As Fabiola Roccatagliata, Project Coordinator of MUSE GRIDS, explains the project ‘validates solutions for the decarbonisation of the local energy system while ensuring a positive impact on the centralised energy infrastructure, local economy and local social aspects, and air quality.’
The project works by integrating renewables into the community and educating its members about new technologies that can help respond to their needs. For example, Matthijs Doclo, Project Manager at ENGIE Laborolec, outlines how the project allows communities to make the most of peak renewable energy production, such as on a sunny day: ‘The MUSE GRIDS controller looks at the production and consumption of the whole community. When there is too much production, we charge the car and then later in the evening we will discharge the car back to the house, so the owners can use the green electricity for their evening consumption.’

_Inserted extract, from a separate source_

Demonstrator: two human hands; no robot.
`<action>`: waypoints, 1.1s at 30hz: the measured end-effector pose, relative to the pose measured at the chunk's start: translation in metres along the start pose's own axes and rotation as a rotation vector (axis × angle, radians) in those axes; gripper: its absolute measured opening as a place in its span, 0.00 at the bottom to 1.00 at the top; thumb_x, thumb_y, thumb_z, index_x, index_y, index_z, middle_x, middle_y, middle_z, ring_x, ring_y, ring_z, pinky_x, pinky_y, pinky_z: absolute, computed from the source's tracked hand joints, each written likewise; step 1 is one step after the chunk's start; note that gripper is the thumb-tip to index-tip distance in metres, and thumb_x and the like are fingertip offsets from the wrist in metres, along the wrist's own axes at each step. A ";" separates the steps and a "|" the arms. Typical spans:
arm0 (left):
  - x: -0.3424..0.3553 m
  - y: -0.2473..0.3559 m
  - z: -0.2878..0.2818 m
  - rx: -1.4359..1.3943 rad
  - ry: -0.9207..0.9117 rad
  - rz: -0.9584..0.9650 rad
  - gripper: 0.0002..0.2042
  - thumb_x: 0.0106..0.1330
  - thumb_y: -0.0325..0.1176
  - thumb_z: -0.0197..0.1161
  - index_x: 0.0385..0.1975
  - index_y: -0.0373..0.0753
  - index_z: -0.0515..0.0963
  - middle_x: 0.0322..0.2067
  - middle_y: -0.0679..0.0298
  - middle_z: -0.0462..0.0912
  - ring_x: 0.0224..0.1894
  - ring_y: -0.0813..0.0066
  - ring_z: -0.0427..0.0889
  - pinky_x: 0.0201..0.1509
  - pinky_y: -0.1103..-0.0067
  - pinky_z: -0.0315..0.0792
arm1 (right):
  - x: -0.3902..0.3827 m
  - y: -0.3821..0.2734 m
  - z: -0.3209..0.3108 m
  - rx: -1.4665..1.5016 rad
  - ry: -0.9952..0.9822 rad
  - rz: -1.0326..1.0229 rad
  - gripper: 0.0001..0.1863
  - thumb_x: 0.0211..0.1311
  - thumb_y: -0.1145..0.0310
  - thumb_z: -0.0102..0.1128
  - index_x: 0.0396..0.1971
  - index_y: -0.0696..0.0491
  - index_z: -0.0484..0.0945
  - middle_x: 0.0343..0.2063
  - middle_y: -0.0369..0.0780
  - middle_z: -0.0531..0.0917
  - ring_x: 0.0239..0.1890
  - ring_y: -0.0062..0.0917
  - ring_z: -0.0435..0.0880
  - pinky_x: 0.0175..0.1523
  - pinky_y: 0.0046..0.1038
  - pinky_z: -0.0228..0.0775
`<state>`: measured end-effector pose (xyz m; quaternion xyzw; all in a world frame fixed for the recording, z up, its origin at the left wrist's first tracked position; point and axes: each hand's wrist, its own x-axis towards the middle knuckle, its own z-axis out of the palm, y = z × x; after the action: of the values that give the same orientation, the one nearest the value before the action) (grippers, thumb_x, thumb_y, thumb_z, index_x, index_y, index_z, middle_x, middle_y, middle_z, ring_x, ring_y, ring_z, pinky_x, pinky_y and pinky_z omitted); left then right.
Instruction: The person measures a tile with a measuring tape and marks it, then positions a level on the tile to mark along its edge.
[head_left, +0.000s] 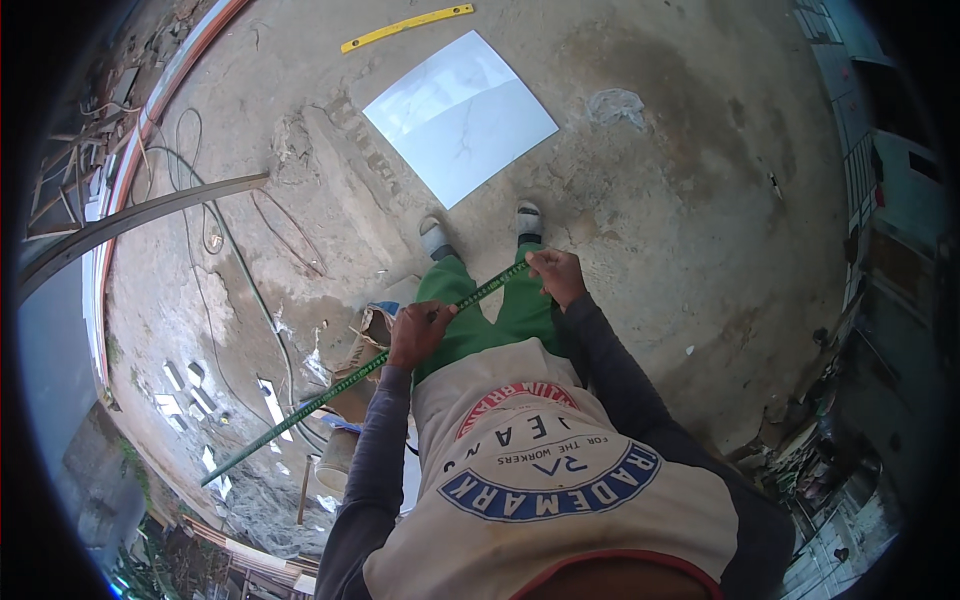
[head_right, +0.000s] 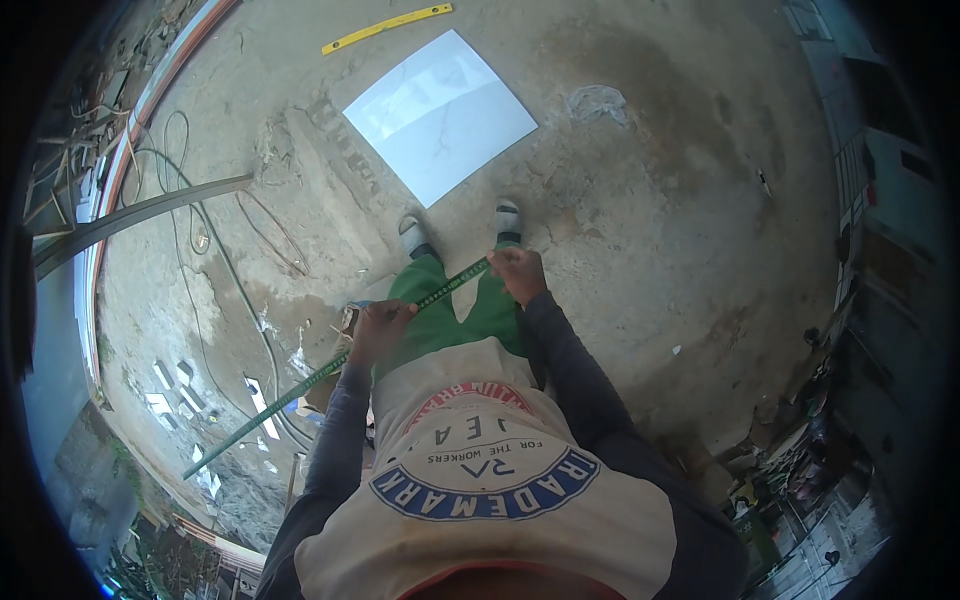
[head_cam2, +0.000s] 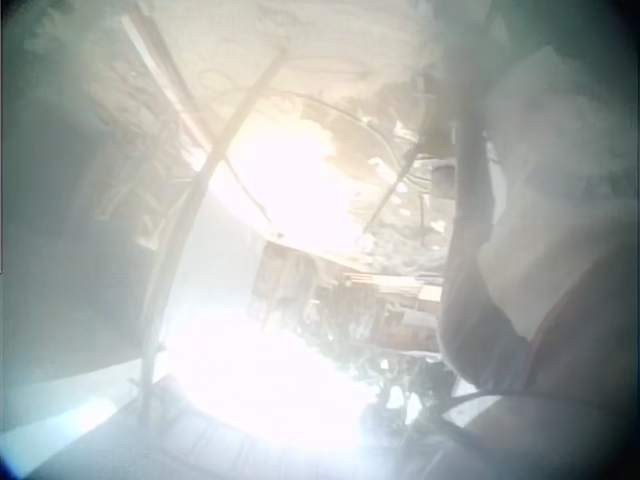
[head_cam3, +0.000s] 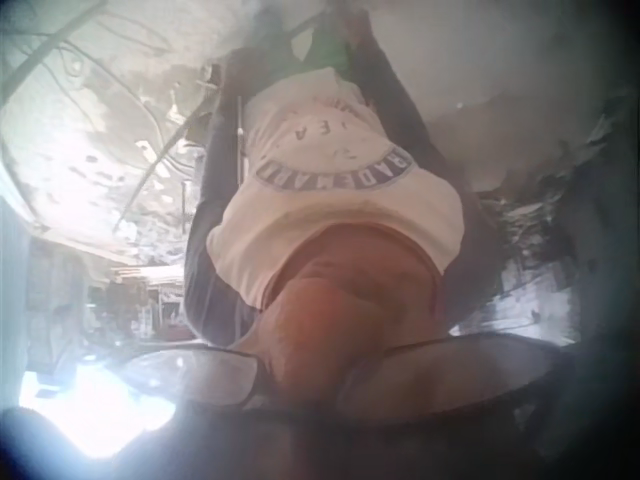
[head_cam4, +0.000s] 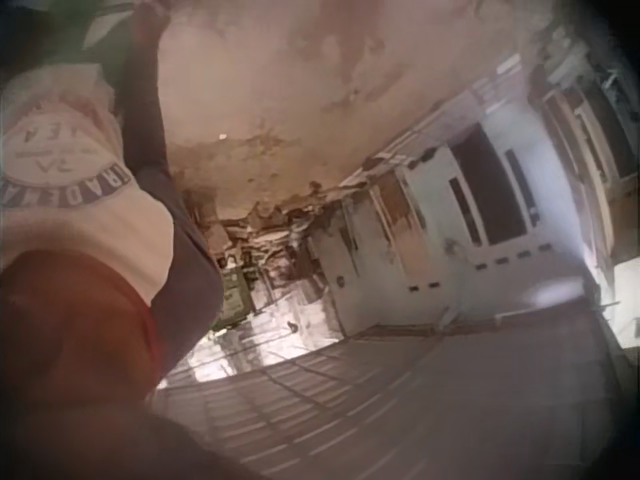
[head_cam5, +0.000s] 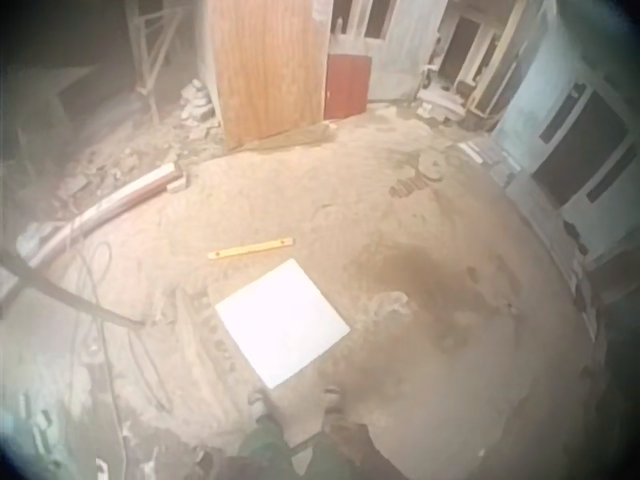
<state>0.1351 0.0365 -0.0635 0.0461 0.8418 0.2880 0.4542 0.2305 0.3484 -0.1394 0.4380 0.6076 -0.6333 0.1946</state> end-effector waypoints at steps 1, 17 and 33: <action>0.005 0.003 0.011 -0.025 0.042 0.043 0.20 0.76 0.51 0.69 0.34 0.37 0.89 0.23 0.51 0.85 0.25 0.55 0.85 0.34 0.60 0.74 | 0.015 -0.002 -0.010 -0.005 -0.029 -0.001 0.25 0.73 0.52 0.74 0.53 0.61 0.89 0.31 0.38 0.90 0.23 0.16 0.82 0.26 0.23 0.76; 0.132 0.002 0.126 -0.064 0.018 -0.075 0.17 0.75 0.53 0.68 0.36 0.46 0.91 0.29 0.51 0.89 0.36 0.42 0.90 0.42 0.52 0.80 | 0.162 0.050 -0.098 -0.158 -0.201 0.067 0.24 0.74 0.54 0.72 0.52 0.62 0.90 0.33 0.37 0.90 0.27 0.16 0.84 0.27 0.22 0.77; 0.518 -0.346 0.199 -0.166 0.154 -0.033 0.17 0.78 0.50 0.67 0.44 0.42 0.91 0.27 0.57 0.89 0.32 0.62 0.89 0.44 0.64 0.80 | 0.565 0.214 0.067 -0.353 -0.111 -0.055 0.25 0.75 0.55 0.70 0.59 0.61 0.88 0.39 0.40 0.91 0.31 0.19 0.81 0.35 0.29 0.79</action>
<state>0.0542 0.0127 -0.7120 -0.0278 0.8482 0.3519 0.3949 0.0704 0.4073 -0.7223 0.3444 0.7093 -0.5454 0.2842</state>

In addition to the two demo sites in Belgium and Italy, international virtual demo sites in Spain, India and Israel are taking part in the project. This allows the team to monitor results in real-time and in real-life applications under different circumstances. This way, the project can better adapt solutions to the local needs of the communities, laying the groundwork for a replicable methodology.
The project is funded under the EU’s Horizon 2020 programme, and responds to the EU’s long-term goal of climate neutrality by 2050. Such actions are delivering on the European Green Deal, and more urgently, supporting the REPowerEU Plan to accelerate the clean energy transition and increase Europe’s energy independence.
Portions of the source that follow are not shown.